Serwer notes that the Cheney’s “political logic”—the logic of the War on Terror—is consonant with that of Trumpism not so much in policy as in spirit: the premise that there’s them and us, and that “The Enemy has no rights, and anyone who imagines otherwise, let alone seeks to uphold them, is also The Enemy.” In the Bush years, this meant the Manichaean opposition between America and Terrorism, and that any ameliorating sentiment about, say, the inequities of American foreign policy, meant you were With the Terrorists. In the present moment, the Enemy of the Trumpists is everyone who isn’t wholly on board with Trump. The ongoing promulgation of the Big Lie—that Biden didn’t actually win the election—is a variation of the theme of “the Enemy has no rights,” which is to say, that anyone who does not vote for Trump or his people is an illegitimate voter. Serwer writes:

This is the logic of the War on Terror, and also the logic of the party of Trump. As George W. Bush famously put it, “You are either with us or with the terrorists.” You are Real Americans or The Enemy. And if you are The Enemy, you have no rights. As Spencer Ackerman writes in his forthcoming book, Reign of Terror, the politics of endless war inevitably gives way to this authoritarian logic. Cheney now finds herself on the wrong side of a line she spent much of her political career enforcing.

All of which is by way of saying: Liz Cheney has made her bed. The fact that she’s chosen the hill of democracy to die on is a good thing, but this brings us back to my Julius Caesar allusion. The frustration being expressed by her Republican detractors, especially House Minority Leader Kevin McCarthy, is at least partially rational: she’s supposed to be a party leader, and in so vocally rejecting the party line, she’s not doing her actual job. She is being as constant as the Northern Star here, and those of us addicted to following American politics are being treated to a slow-motion assassination on the Senate (well, actually the House) floor.

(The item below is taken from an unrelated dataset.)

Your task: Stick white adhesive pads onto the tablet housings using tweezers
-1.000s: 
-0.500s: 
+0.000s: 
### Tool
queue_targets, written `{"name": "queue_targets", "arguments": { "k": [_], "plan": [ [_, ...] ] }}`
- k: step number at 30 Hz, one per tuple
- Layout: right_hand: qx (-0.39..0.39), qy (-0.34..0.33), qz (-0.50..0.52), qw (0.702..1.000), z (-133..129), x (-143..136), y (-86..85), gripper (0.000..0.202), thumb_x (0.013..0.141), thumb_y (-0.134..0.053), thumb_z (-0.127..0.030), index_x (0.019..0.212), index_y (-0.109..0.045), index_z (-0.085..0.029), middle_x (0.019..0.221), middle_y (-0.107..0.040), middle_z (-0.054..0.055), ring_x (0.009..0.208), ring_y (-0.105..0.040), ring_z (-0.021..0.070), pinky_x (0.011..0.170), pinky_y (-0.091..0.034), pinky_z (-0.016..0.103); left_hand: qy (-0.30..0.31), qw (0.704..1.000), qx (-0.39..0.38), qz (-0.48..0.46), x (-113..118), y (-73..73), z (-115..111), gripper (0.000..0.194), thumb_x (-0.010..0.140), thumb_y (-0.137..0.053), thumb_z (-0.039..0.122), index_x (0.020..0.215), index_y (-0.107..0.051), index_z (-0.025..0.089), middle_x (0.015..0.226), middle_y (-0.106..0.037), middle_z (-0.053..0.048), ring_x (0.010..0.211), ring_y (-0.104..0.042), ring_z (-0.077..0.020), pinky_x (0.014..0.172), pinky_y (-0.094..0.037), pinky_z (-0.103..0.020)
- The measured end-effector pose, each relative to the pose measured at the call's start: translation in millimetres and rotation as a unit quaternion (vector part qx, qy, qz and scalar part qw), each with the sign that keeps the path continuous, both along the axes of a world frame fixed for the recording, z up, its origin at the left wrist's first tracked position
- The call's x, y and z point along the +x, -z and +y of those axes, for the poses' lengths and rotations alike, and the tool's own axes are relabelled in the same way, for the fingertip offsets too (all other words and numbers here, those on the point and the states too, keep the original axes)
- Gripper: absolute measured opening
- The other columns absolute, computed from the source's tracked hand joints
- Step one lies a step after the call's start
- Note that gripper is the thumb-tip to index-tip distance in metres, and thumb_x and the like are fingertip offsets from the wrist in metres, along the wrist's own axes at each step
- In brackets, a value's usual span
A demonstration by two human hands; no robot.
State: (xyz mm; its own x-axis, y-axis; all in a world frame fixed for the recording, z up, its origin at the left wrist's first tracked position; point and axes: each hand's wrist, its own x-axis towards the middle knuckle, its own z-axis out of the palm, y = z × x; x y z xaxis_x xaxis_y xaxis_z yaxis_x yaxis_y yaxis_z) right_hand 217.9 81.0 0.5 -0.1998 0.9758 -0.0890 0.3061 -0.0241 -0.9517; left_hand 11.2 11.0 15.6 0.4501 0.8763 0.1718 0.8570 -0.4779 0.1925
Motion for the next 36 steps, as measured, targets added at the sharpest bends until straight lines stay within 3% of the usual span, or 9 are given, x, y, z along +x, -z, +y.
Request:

But it is that constancy that is most telling in this moment. Cheney is anchored in her father’s neoconservative convictions, and in that respect, she’s something of a relic—an echo of the Bush years. As Serwer notes, however, while common wisdom says Trump effectively swept aside the Bush-Cheney legacy in his rise to be the presidential candidate, his candidacy and then presidency only deepened the bellicosity of Bush’s Us v. Them ethos, in which They are always already illegitimate. It’s just now that the Them is anyone opposed to Trump.

In the present moment, I think it’s useful to think of Liz Cheney as an unmoving point in the Republican firmament: to remember that her politics are as toxic and cruel as her father’s, and that there is little to no daylight between them. The fact that she is almost certainly going to lose both her leadership position and lose a primary in the next election to a Trump loyalist, is not a sign that she has changed. No: she is as constant as the Northern Star, and the Trump-addled GOP has moved around her. She is not become more virtuous; her party has just become so very much more debased.